Je suggère, qu’il nous faut d’abord commencer par reconnaître, que les changements véritables ne peuvent qu’émerger du bas, vers le haut et non, le contraire.  Il y a un terme pour exprimer ce mouvement des idées fortes, en provenance de la population, vers ceux qui aspirent à gouverner : c’est démocratie. 

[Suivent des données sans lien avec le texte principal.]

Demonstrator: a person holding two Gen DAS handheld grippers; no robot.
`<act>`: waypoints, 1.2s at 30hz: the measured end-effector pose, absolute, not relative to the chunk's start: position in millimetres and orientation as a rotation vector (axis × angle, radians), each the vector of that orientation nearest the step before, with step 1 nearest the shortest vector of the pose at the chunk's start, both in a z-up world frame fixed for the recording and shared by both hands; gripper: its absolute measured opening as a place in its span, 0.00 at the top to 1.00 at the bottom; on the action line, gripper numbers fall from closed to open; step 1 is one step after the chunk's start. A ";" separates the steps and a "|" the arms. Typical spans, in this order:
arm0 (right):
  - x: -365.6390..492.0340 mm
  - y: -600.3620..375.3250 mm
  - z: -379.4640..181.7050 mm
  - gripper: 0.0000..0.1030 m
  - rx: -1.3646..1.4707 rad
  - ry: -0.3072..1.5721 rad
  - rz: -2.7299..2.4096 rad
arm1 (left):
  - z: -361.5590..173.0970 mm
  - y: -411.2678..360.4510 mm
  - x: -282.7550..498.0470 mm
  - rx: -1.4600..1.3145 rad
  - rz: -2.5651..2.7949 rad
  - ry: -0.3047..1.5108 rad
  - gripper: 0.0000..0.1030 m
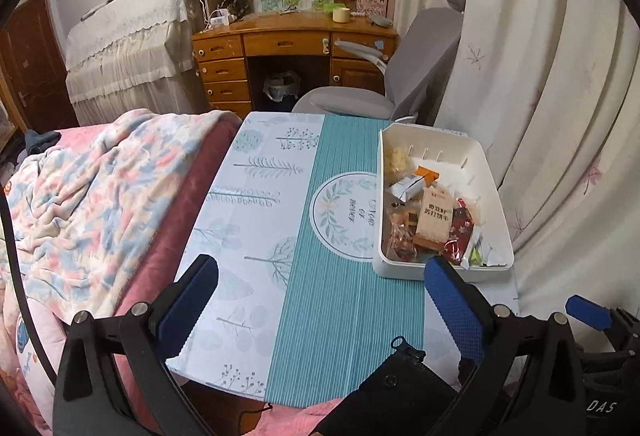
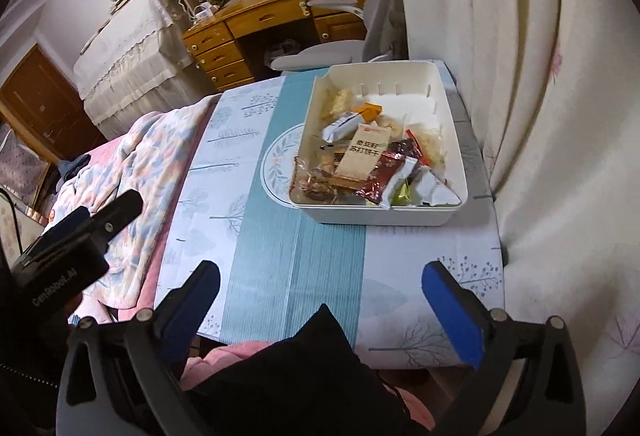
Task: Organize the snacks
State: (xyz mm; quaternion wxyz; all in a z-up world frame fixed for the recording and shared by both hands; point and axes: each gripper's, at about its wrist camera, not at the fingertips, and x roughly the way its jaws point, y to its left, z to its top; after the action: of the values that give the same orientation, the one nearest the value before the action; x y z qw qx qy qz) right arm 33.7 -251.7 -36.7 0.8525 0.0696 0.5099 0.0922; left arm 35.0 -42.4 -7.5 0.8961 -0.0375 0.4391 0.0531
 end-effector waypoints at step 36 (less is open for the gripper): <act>41.7 -246.7 -40.5 0.00 0.133 1.074 0.195 | -9.5 -58.0 41.8 -0.047 0.084 0.906 0.01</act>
State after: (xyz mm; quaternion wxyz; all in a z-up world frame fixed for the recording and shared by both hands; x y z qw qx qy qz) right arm 41.7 -246.7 -40.5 0.8526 0.0630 0.5104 0.0928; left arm 41.8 -58.0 -9.5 0.8981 -0.0225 0.4373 0.0404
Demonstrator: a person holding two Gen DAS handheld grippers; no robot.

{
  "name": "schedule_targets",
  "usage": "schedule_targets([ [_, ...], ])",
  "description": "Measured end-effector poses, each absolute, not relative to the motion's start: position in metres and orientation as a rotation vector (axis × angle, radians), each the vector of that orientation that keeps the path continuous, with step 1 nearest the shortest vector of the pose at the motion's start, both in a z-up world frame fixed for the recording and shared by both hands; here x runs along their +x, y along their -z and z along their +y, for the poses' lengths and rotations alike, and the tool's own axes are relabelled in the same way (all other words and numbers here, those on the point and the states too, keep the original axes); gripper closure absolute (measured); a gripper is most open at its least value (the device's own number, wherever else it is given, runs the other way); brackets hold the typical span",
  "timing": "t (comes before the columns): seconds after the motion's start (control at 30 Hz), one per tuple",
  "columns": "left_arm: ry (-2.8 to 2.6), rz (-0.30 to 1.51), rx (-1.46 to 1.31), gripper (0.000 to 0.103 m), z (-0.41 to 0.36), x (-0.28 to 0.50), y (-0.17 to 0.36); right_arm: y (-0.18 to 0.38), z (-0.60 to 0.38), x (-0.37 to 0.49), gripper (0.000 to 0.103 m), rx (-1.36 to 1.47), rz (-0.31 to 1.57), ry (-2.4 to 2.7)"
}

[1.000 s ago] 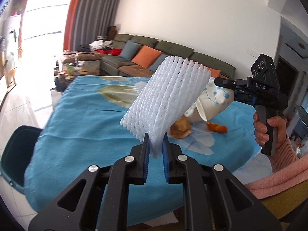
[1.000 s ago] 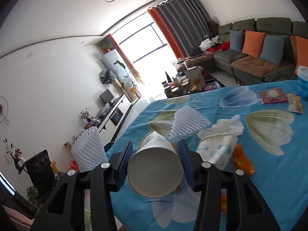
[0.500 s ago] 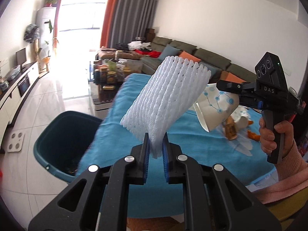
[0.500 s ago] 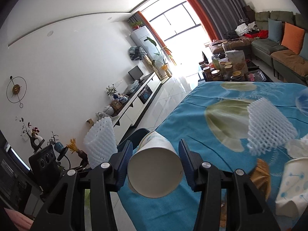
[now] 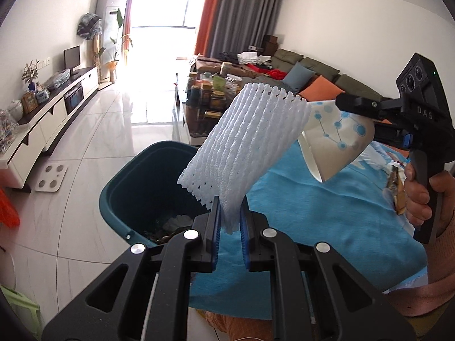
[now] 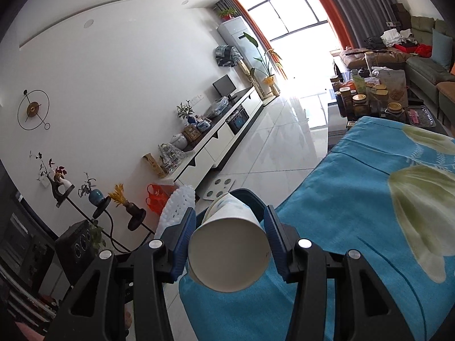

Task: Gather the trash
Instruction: 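Open the left tool over the bin while the right tool drops the cups in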

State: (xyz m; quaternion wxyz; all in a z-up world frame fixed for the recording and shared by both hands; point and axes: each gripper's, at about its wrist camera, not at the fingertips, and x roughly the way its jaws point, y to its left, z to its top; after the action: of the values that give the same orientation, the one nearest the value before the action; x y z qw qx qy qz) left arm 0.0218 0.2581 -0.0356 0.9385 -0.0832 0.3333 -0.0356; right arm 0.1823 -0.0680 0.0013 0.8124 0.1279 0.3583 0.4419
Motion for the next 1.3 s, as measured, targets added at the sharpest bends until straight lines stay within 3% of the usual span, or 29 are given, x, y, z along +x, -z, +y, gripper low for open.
schedule_targets([
  [1.0, -0.039, 0.852, -0.283, 0.089, 0.307, 0.08, 0.096, 0.057, 0.065, 0.225, 0.055, 0.135, 0.964, -0.905],
  [1.17, -0.066, 0.859, -0.294, 0.073, 0.311, 0.088, 0.102, 0.066, 0.07, 0.229, 0.054, 0.15, 0.996, -0.878],
  [1.3, -0.082, 0.864, -0.315, 0.066, 0.316, 0.094, 0.108, 0.067, 0.066, 0.232, 0.05, 0.172, 0.999, -0.87],
])
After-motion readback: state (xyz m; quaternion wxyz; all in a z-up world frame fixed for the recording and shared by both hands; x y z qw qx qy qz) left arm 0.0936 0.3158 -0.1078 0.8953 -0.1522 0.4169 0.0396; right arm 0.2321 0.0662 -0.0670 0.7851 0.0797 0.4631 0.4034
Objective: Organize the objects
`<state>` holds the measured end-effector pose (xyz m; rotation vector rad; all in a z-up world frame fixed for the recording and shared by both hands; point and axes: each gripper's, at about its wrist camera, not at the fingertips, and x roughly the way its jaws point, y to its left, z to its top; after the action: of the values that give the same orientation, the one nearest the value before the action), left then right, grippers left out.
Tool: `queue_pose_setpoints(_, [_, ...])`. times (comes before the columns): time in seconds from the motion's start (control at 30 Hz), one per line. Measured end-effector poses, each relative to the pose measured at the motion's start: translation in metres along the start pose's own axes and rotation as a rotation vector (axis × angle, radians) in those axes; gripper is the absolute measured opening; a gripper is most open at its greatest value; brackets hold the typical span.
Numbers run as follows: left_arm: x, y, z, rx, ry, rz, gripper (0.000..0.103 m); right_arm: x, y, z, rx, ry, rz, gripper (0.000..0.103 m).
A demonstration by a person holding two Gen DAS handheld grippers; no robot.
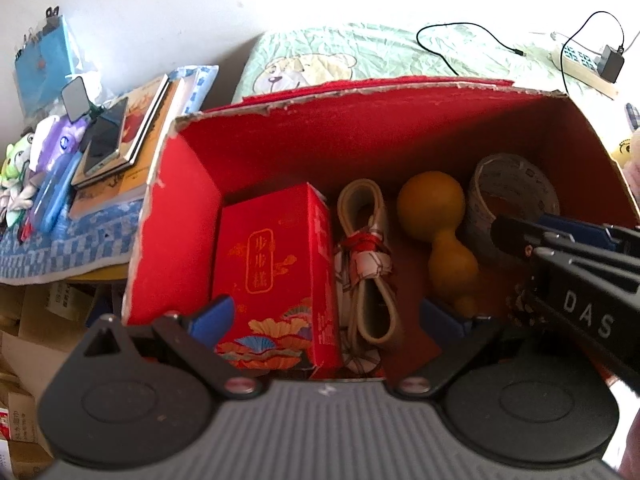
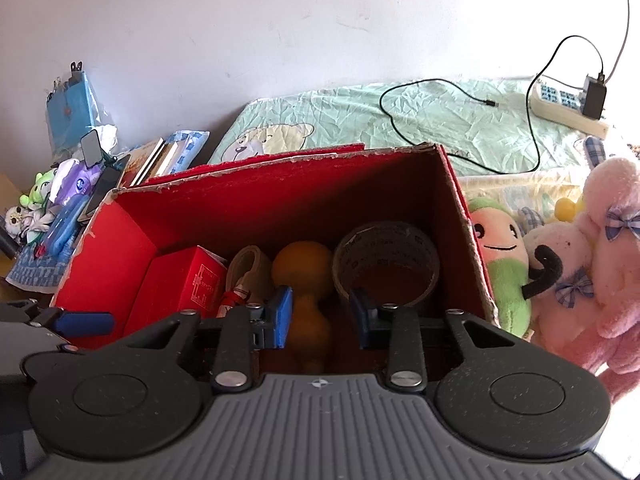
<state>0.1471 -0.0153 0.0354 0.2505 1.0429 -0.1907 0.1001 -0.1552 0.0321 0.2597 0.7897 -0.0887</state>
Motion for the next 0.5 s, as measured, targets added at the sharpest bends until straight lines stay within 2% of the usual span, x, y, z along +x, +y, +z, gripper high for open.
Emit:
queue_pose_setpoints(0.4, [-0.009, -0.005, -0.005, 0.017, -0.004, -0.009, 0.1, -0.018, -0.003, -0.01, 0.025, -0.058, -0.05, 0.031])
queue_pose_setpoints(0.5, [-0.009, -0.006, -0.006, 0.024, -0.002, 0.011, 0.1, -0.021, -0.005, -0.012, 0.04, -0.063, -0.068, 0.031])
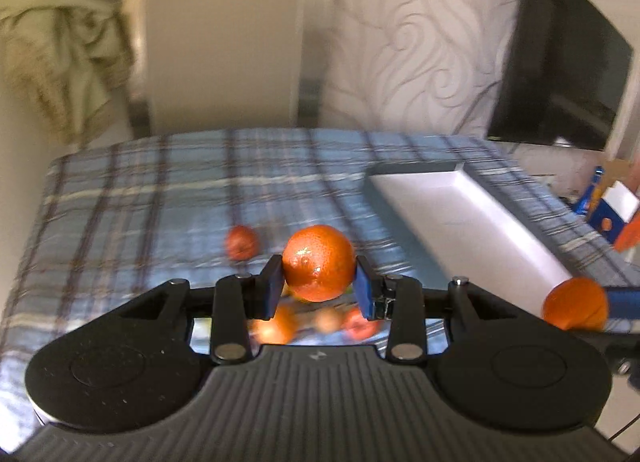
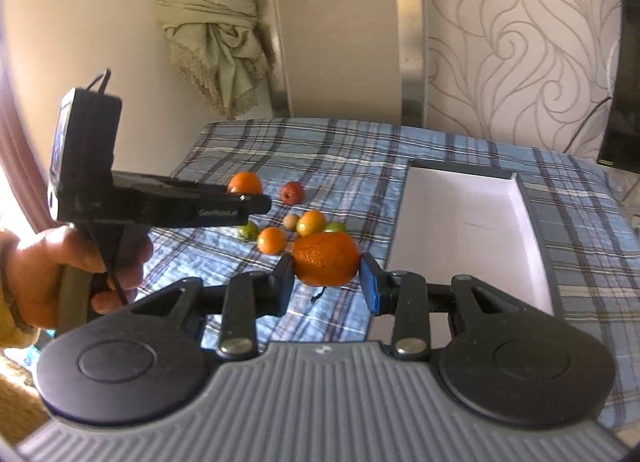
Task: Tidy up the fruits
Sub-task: 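Carry the orange into the white tray and open the left tool while the right tool holds its orange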
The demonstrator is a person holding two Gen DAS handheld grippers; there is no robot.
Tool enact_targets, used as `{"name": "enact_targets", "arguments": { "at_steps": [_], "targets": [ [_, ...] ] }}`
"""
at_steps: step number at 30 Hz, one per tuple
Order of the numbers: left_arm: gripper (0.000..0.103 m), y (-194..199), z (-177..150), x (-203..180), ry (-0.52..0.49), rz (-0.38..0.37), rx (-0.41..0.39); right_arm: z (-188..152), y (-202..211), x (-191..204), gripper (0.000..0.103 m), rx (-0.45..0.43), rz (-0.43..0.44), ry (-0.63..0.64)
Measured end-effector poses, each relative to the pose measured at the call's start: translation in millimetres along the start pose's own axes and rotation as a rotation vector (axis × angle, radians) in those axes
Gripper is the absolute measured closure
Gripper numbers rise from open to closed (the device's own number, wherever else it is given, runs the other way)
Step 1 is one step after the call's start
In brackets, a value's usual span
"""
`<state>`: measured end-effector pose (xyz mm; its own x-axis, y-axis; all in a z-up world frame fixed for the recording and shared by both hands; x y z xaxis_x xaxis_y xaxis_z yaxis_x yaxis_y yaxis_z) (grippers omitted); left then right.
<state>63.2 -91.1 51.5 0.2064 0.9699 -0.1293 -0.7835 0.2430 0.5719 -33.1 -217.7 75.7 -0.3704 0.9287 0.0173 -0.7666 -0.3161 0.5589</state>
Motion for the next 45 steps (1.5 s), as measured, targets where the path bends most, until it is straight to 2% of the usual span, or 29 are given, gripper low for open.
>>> {"name": "enact_targets", "arguments": {
  "at_steps": [7, 19, 34, 45],
  "targets": [
    [0.061, -31.3, 9.1, -52.6, -0.066, -0.082, 0.005, -8.1, 19.3, -15.4, 0.065, 0.0, -0.071, -0.005],
    [0.061, -92.5, 29.3, -112.8, -0.112, -0.134, 0.016, -23.1, 51.8, -38.4, 0.065, -0.001, -0.165, -0.033],
    [0.06, -162.5, 27.2, -129.9, -0.132, -0.106, 0.095, -31.8, 62.5, -53.7, 0.065, 0.034, -0.24, -0.072],
    [0.059, -176.7, 25.9, -138.2, -0.155, -0.085, 0.115, -33.9, 67.9, -52.0, 0.065, 0.04, -0.268, -0.093]
  ]
}}
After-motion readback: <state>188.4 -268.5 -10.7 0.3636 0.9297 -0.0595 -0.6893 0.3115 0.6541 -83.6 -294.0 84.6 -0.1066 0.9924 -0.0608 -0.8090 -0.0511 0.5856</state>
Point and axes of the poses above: each gripper's, at about its wrist camera, not at the fingertips, and y roughly against the way its jaws point, x to its left, z to its top, the point moved 8 cm from there along -y, roughly the way its jaws point, and after that the axes turned 5 degrees about y, right-handed, at the moved point
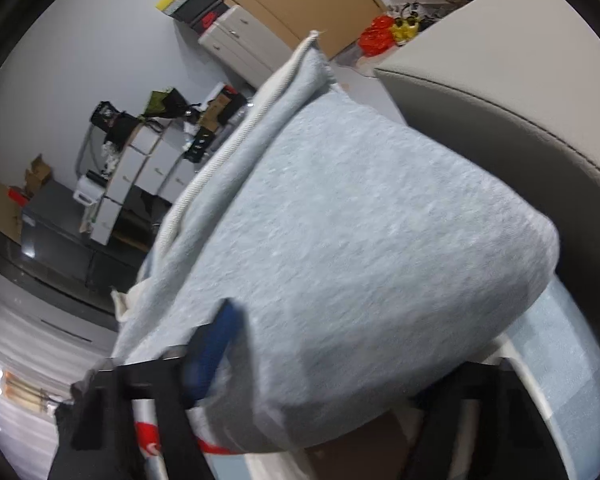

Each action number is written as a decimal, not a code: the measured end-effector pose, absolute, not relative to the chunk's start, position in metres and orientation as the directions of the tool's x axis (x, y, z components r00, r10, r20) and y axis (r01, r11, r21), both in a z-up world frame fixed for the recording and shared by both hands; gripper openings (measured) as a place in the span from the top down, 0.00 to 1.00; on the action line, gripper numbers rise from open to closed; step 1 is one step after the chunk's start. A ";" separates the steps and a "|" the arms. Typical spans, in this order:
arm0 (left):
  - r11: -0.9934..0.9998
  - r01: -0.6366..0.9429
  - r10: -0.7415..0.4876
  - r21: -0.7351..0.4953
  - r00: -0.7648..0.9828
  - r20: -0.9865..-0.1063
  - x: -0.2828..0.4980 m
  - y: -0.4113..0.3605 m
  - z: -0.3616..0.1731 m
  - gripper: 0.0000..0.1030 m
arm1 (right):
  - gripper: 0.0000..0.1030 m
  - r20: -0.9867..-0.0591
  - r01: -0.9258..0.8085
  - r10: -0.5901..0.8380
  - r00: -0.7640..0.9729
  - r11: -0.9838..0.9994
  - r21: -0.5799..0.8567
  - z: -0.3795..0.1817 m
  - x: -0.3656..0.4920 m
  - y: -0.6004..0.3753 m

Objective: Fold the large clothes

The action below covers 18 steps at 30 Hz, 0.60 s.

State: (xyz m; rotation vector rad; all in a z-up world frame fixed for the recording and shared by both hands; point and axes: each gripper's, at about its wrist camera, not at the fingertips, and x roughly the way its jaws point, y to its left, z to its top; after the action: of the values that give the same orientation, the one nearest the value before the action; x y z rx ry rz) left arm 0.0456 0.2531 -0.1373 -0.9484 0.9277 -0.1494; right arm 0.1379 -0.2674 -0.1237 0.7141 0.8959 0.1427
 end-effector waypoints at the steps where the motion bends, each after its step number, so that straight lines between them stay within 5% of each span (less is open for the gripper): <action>1: 0.591 -0.288 -0.477 -0.754 0.628 -0.614 0.044 0.255 -0.139 0.23 | 0.54 -0.661 0.173 0.401 0.635 0.760 0.627 -0.125 0.138 -0.269; 2: 0.587 -0.296 -0.477 -0.754 0.626 -0.617 0.043 0.257 -0.142 0.41 | 0.68 -0.660 0.181 0.397 0.639 0.756 0.629 -0.126 0.137 -0.272; 3: 0.592 -0.308 -0.462 -0.745 0.627 -0.627 0.043 0.260 -0.144 0.73 | 0.73 -0.654 0.186 0.399 0.643 0.747 0.639 -0.127 0.136 -0.276; 5: 0.595 -0.320 -0.452 -0.738 0.626 -0.636 0.041 0.268 -0.151 0.94 | 0.84 -0.635 0.188 0.409 0.655 0.726 0.661 -0.127 0.134 -0.281; 10: 0.437 -0.278 -0.492 -0.855 0.722 -0.486 0.023 0.289 -0.156 0.96 | 0.87 -0.641 0.155 0.340 0.689 0.794 0.588 -0.110 0.127 -0.269; 18: 0.460 -0.212 -0.472 -0.862 0.764 -0.439 -0.005 0.292 -0.131 0.96 | 0.93 -0.679 0.121 0.230 0.697 0.895 0.428 -0.091 0.105 -0.248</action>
State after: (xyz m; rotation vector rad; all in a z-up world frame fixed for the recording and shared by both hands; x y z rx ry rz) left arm -0.0053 0.2920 -0.1312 -1.1062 0.7182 -0.1782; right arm 0.1051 -0.2481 -0.0909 0.4700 0.8046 0.0633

Pour que la démocratie fonctionne, il faut travailler à élever les consciences, par la discussion, par le débat.  Il faut s’organiser en vue de l’action politique, car sans organisation qui vaille, les meilleures idées ne demeurent que ça : des idées.  Et finalement, il faut se mobiliser et surtout, persévérer pour faire entendre sa voix.  Cette manière de faire est, bien sûr, plus exigeante que de distribuer des bonbons électoraux, lesquels s’effaceront progressivement au lendemain de l’élection. Elle demande aussi plus d’humilité et d’écoute, que de promettre du pseudo-changement qui se traduira, en bout de ligne, par un pénible retour en arrière ou pire encore, par une illusoire fuite en avant, vers plus catastrophique encore.

La vraie démocratie est certes plus difficile à soutenir, mais c’est la seule façon de faire ce qui est juste pour tous.